Snodgrass said the idea for the studio came to her and two friends after the three of them spent time traveling to different yoga retreats together. The name of the store is also a reflection of the three women’s friendship.
“There are three of us friends that actually all just came up with some ideas and we all three live in different cities,” she said. “Eventually we will have three 3 Hearts Yoga studios in three different places around the country.”
For Snodgrass, opening a yoga studio with a juice bar attached made perfect sense, considering, in her opinion, that the two go hand in hand naturally.People who come into the studio looking for either one are usually always looking for something to improve their health.
A favorite question Snodgrass always finds herself being asked is whether she is moving toward or away from health.
“I always say toward health,” she said. “I think these just so easily go together.
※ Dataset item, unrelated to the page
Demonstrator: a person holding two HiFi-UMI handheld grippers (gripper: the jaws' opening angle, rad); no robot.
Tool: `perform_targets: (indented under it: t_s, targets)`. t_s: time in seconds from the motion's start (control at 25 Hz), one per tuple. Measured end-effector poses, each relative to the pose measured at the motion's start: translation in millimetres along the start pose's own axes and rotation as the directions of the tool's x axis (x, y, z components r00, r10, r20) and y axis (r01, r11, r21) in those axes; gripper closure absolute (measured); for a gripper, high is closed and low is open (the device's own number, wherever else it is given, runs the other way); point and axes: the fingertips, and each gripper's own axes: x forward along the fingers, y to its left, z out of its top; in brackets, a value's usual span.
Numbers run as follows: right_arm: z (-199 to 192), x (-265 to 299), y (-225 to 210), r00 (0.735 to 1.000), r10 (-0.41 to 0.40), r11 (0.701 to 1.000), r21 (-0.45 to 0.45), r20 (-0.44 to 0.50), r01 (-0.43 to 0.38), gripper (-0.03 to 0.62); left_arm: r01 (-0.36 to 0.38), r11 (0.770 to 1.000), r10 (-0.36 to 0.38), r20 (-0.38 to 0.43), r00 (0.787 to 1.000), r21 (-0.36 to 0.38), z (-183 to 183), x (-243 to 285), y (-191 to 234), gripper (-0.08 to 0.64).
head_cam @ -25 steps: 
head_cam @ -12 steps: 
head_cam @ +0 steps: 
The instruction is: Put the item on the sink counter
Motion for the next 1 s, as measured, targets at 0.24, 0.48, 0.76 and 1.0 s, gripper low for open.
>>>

Yoga students love juice and the juice bar has brought in yoga students, so the two just really complement each other well.”
The studio offers different sessions of yoga daily from Hot Yoga to Yoga Basics to Rock and Roll, Rise and Shine classes in the early morning.
While the Wellness Center on campus offers yoga classes as well, Snodgrass said students have a chance to get into a different atmosphere and get away from campus for a while.
“I hope this would teach students to be able to go anywhere, to any city, and walk into a studio and do yoga and feel comfortable,” she said. “We want to provide people with that basic exercise that you can do for the rest of your life.”
Snodgrass is an instructor, along with a former student, of all the classes offered at the studio and said she got started into yoga when she needed something to decrease her stress level. At the time, her job required her to travel frequently and she then made a commitment to attend a yoga class and visit a juice bar in every city she traveled to.
Students can be benefitted by partaking in a yoga class to help them stay grounded and get focused Snodgrass said. And it is also an easy way to spend time with friends while getting in an extra workout.
“Finals week is a great time for students to come in and take a class,” Snodgrass said. “With all the stress students are put under it’s a great way for them to find some peace and improve on their concentration and memory.”